Bundestag und Sachsen muss an Entscheidung über CETA-Abkommen beteiligt werden

Pressemitteilung von Susanna Karawanskij und Dr. Axel Troost

17.07.2016 / 05.06.2016
Susanna Karawanskij, Sprecherin für Kommunalfinanzen der Fraktion DIE LINKE. im Bundestag und Axel Troost, finanzpolitischer Sprecher der Bundestagsfraktion DIE LINKE

Der Bundestag debattiert heute in der aktuellen Stunde eine mögliche CETA-Ratifizierung durch Bundestag und Bundesrat. Die Leipziger Bundestagsabgeordneten Dr. Axel Troost und Susanna Karawanskij rufen ihre Leipziger Kolleg_innen Daniela Kolbe (SPD), Dr. Thomas Feist (CDU), Bettina Kudla (CDU), Monika Lazar (Grüne) sowie die Kolleg_innen aus dem Landkreis Leipzig und Nordsachsen Katharina Landgraff und Marian Wendt dazu auf, gemeinsam dafür zu sorgen, dass sowohl der Bundestag und Bundesländer an der Entscheidung über Freihandelsabkommen CETA beteiligt werden.

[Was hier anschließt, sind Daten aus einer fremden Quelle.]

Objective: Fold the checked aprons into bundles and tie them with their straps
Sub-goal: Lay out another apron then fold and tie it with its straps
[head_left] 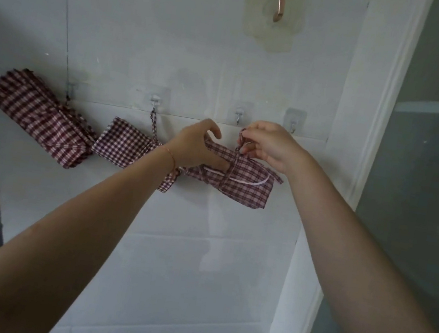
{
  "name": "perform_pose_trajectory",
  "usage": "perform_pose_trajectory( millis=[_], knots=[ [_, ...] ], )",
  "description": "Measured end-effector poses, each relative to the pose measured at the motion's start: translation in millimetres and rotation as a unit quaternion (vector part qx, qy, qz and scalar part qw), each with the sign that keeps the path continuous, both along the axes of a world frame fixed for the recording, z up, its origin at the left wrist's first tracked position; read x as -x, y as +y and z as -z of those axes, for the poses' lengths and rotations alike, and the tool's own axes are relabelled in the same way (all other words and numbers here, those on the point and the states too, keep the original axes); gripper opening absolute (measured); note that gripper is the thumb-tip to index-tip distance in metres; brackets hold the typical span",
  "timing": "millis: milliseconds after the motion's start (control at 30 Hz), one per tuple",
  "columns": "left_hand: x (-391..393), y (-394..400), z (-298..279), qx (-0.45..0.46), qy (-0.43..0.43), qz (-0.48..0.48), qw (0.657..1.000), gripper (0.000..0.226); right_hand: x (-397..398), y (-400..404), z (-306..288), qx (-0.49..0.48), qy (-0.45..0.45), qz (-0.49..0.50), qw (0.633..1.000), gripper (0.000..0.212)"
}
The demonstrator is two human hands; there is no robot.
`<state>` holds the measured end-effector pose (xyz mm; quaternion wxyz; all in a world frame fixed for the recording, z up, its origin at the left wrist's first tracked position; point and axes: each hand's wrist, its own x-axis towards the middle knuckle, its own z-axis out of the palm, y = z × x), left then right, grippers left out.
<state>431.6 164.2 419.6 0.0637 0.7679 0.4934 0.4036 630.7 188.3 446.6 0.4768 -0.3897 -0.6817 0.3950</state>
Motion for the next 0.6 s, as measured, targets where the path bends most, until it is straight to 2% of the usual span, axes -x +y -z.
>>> perform_pose_trajectory(
  millis=[67, 200, 367, 500, 600],
  knots=[
    [-1, 5, -3, -0.021, -0.030, -0.012, 0.999, 0.060, 7, 6, -4, -0.037, -0.008, 0.051, 0.998, 0.005],
    [-7, 13, -15, -0.054, -0.007, -0.037, 0.998, 0.048, 18, 15, -16, -0.105, -0.041, 0.130, 0.985, 0.013],
    [-7, 22, -26, -0.071, 0.009, -0.055, 0.996, 0.043, 30, 25, -20, -0.132, -0.061, 0.171, 0.974, 0.005],
    [-7, 29, -26, -0.077, 0.019, -0.076, 0.994, 0.043, 39, 29, -23, -0.161, -0.088, 0.208, 0.961, 0.011],
    [-7, 30, -24, -0.072, 0.021, -0.078, 0.994, 0.043, 40, 28, -23, -0.136, -0.077, 0.237, 0.959, 0.024]
  ],
)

Hintergrund ist, dass der EU-Kommissionspräsident Juncker die Entscheidung über den umstrittenen Entwurf für ein Kanadisch-Europäisches Freihandelsabkommen (CETA) nur auf Ebene der EU entscheiden lassen möchte. Bundeskanzlerin Merkel will lediglich ein unverbindliches Meinungsbild des Bundestages einholen lassen, was einem demokratischen Feigenblatt gleichkommt.

Troost: „Kurz nach dem Brexit und einer auch hierzulande wachsender Skepsis gegenüber der Europäischen Gemeinschaft wird zusätzlich Öl ins Feuer gegossen, wenn die Entscheidung über das Freihandelsabkommen CETA allein im fernen Brüssel fällt. Ich rufe deshalb gemeinsam mit Susanna Karawanskij meine Leipziger Amtskolleg_innen von CDU, SPD und Grüne auf, sich dafür einzusetzen, den Bundestag und Bundesrat mit einer möglichen Ratifizierung bzw. Ablehnung des Abkommens zu befassen.“

Karawanskij ergänzt, „wir wollen die gewählten Abgeordneten nicht aus der Verantwortung entlassen, auch persönlich Verantwortung für eine so einschneidende Entscheidung für die Menschen in der EU und in unserem Land zu übernehmen. CETA greift tief in die Kompetenzen und Angelegenheiten der Bundesländer ein. Deshalb muss auch der Freistaat Sachsen über den Bundesrat die Möglichkeit erhalten, im Sinne aller Sächsinnen und Sachsen über das geplante Freihandelsabkommen mitzuentscheiden.“

Die Linke spricht sich mit den Grünen, vielen NGOs und zigtausend BürgerInnen seit langem gegen Freihandelsabkommen wie TTIP (mit den USA) und CETA (mit Kanada) aus und ruft im Bündnis mit zahlreichen Organisationen zu bundesweiten Großdemonstrationen in sieben Städten, darunter auch Leipzig, am 17. September 2016 auf.